Espresso made in Italy 1901-2006, questo il titolo dell’esposizione promossa
dal Consolato Generale d’Italia e dall’Istituto Italiano di Cultura in San
Pietroburgo con il contributo di Lavazza e Rancilio. Dopo aver visitato Italia,
Thailandia, Grecia, Turchia, Venezuela, Israele, la mostra segna la sua 27
tappa, con ben 22 macchine da caffè espresso provenienti dalla collezione
privata di Enrico Maltoni. Dal 19 al 28 aprile alla Design & Art Gallery si
potrà ripercorrere, attraverso le macchine da caffè espresso, una delle storie
più affascinanti e rappresentative di un secolo di stile di vita italiano.
L’idea è stata sviluppata dal giovane collezionista italiano che, alcuni anni
fa, ha acquistato al mercato delle pulci la sua prima macchina da caffè,
seguita poi da numerose altre, fino a diventare oggi il più grande
collezionista al mondo. Scrupoloso studioso anche degli aspetti storici,
scientifici, e tecnici, Maltoni è riuscito a risalire per ciascun modello, al
produttore, al progettista, e al periodo, ricostruendo così, attraverso i
modelli, il filo della storia del design e del costume italiani attraverso un
secolo.
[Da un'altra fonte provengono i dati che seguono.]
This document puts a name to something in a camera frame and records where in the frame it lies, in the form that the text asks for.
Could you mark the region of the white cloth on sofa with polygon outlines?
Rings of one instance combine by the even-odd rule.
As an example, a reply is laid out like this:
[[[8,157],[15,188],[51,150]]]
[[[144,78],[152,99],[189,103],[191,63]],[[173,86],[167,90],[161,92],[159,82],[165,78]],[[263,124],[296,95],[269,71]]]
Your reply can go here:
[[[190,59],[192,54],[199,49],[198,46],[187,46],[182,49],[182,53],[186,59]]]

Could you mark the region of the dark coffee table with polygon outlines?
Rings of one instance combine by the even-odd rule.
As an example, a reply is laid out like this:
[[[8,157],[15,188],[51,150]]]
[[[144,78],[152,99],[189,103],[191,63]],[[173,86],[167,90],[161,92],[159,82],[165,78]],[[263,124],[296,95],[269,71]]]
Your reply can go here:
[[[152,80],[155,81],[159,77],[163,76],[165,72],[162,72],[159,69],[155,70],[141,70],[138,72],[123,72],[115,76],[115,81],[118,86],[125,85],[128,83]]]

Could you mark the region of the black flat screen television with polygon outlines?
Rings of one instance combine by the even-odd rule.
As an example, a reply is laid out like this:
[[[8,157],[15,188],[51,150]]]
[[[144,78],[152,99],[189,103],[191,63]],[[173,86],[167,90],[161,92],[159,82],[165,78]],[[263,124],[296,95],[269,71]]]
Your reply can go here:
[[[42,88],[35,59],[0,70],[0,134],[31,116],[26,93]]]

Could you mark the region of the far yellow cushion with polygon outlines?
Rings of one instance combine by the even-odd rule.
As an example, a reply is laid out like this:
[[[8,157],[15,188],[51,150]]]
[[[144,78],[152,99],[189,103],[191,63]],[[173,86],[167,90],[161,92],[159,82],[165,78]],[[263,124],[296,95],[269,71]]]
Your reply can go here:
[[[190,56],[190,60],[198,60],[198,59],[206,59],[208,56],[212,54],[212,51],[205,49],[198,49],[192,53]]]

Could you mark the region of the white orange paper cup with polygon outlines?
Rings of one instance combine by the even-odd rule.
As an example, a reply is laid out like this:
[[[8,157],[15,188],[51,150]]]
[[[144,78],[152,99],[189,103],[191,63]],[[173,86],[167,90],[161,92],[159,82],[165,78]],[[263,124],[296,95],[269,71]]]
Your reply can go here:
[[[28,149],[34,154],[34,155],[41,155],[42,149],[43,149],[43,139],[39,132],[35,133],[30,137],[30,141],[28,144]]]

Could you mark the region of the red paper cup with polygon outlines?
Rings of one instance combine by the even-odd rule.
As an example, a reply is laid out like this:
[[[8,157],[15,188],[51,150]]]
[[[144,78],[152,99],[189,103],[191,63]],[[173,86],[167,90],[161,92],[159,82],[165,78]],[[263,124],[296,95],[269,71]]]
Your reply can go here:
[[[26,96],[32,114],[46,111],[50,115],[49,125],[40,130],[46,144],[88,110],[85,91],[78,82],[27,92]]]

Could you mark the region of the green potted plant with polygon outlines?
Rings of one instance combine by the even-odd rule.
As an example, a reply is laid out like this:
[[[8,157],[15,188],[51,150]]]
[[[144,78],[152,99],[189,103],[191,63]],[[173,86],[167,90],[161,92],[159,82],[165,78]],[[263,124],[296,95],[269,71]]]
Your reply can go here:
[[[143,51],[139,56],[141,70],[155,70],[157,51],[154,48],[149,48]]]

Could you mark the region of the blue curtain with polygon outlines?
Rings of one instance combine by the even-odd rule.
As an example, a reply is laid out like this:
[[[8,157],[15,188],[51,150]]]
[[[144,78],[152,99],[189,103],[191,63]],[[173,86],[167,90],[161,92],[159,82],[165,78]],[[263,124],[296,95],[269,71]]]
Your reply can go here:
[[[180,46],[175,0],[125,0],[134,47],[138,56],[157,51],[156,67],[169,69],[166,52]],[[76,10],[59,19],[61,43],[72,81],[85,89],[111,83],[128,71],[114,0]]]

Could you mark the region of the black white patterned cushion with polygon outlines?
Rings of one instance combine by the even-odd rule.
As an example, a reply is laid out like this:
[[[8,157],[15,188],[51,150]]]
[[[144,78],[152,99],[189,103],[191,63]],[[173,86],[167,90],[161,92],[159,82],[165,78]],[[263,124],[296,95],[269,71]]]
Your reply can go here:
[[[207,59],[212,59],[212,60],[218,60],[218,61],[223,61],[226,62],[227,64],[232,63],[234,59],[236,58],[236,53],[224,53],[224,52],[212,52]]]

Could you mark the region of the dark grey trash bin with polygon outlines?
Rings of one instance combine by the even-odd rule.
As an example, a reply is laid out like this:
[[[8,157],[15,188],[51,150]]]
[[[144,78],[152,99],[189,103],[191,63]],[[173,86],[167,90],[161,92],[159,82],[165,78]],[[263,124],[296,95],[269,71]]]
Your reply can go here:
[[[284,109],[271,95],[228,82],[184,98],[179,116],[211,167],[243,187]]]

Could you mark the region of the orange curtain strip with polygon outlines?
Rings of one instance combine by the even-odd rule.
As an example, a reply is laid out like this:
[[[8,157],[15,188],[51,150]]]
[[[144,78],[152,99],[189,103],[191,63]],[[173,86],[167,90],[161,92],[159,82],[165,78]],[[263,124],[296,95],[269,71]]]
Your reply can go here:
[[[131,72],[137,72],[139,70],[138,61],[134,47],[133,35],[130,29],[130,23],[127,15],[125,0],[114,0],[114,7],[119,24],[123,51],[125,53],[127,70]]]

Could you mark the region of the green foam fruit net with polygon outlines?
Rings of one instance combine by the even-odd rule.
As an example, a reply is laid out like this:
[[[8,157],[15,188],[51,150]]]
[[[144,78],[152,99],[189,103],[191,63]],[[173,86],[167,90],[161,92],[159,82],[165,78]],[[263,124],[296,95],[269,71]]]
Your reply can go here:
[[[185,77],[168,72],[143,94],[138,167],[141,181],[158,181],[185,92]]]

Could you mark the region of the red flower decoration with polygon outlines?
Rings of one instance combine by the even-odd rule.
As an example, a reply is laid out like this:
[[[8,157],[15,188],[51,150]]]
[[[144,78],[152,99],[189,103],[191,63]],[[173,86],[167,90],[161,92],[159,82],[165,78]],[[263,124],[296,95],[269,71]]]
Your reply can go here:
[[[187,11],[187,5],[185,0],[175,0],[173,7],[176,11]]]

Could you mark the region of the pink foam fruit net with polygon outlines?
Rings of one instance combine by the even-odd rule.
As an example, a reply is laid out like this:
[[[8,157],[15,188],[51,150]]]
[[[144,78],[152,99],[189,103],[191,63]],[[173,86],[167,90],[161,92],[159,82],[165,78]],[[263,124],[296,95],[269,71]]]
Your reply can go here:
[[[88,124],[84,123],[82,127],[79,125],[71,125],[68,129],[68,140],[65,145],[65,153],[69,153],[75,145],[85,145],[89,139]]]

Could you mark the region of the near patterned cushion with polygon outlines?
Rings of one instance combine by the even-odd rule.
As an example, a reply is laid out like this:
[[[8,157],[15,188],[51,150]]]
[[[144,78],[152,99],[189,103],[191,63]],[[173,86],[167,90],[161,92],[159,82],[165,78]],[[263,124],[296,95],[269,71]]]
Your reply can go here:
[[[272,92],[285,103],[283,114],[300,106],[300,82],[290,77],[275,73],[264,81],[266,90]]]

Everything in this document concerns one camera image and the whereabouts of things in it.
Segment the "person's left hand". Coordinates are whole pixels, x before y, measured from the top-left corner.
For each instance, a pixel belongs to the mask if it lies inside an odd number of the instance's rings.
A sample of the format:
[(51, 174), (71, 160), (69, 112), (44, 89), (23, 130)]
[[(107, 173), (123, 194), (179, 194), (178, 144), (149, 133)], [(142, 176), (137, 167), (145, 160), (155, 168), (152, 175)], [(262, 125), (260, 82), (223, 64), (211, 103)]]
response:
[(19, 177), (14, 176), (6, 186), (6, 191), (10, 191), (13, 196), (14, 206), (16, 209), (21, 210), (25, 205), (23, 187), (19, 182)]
Fu un ingegnere milanese Luigi Bezzera, nel 1901 a brevettare un
sofisticato modello cilindrico detto “ a colonna “ per preparare l’espresso con
acqua e vapore. Sarà poi la volta della storica casa costruttrice Rancilio
fondata nel 1927 da Roberto Rancilio, a realizzare negli anni ’30 il modello “a
colonna “ Ottagonale in perfetto stile Art Dèco. Nel secondo dopoguerra Gaggia
con la Classica 1948 sostituisce il modello “a colonna” con il funzionamento a
pistone, e la bevanda che prima sapeva d’amaro e di bruciato diventa la moderna
“crema caffè”. Seguiranno poi la prestigiosa Rancilio modello Preziosa 1955,
tra le più richieste dai collezionisti ed eccezionalmente esposta a San
Pietroburgo. Marchi
celebri
come Rancilio, Pavoni, Cimbali, Gaggia,
Faema, Victoria Arduino, sviluppano modelli rivoluzionari e d’estrema eleganza
tanto da trasformare la macchina da caffè da bar in vera arte italiana per
degustare il caffè espresso nel mondo. Ecco allora sfilare insieme alla prima
macchina “a colonna” costruita nel 1905 negli stabilimenti della Pavoni a
Milano proveniente da un caffè di Piazza S.Marco a Venezia, la Victoria Arduino
degli anni ’10 in puro stile Liberty e poi autentici gioielli di design
italiano come la Modello 54 firmata dall’architetto Gio Ponti messa in
produzione dalla Pavoni oppure Diamante realizzata nel 1956 per la medesima
casa da Bruno Munari ed Enzo Mari. Negli anni ’60 il grande designer Marco
Zanuso firma per Rancilio la Z-8 che segna l’inizio di nuove forme decisamente
più squadrate della macchina da caffè espresso, per arrivare ai nostri giorni
con il modello Classe 10, che rappresenta l’evoluzione e il futuro
dell’espresso insieme all’avveniristica BLUE Best Lavazza Ultimate Espresso
design Pininfarina. Ogni macchina sarà accompagnata in mostra dalle storiche
tazzine Lavazza, anch’esse firmate e legate a differenti mode e momenti della
storia italiana del design. Con questa mostra Enrico Maltoni ha voluto rendere
omaggio non solo ai 100 anni di queste preziose e sofisticate “signore d’acciao”
e al mondo del caffè espresso, ma anche ad un secolo di storia che ha segnato
l’evolversi del costume e dello stile tipicamente italiani. Sempre in mostra
sarà inoltre possibile conoscere la prima pubblicazione al mondo sulla storia
della macchina da caffè espresso pubblicato dal collezionista italiano.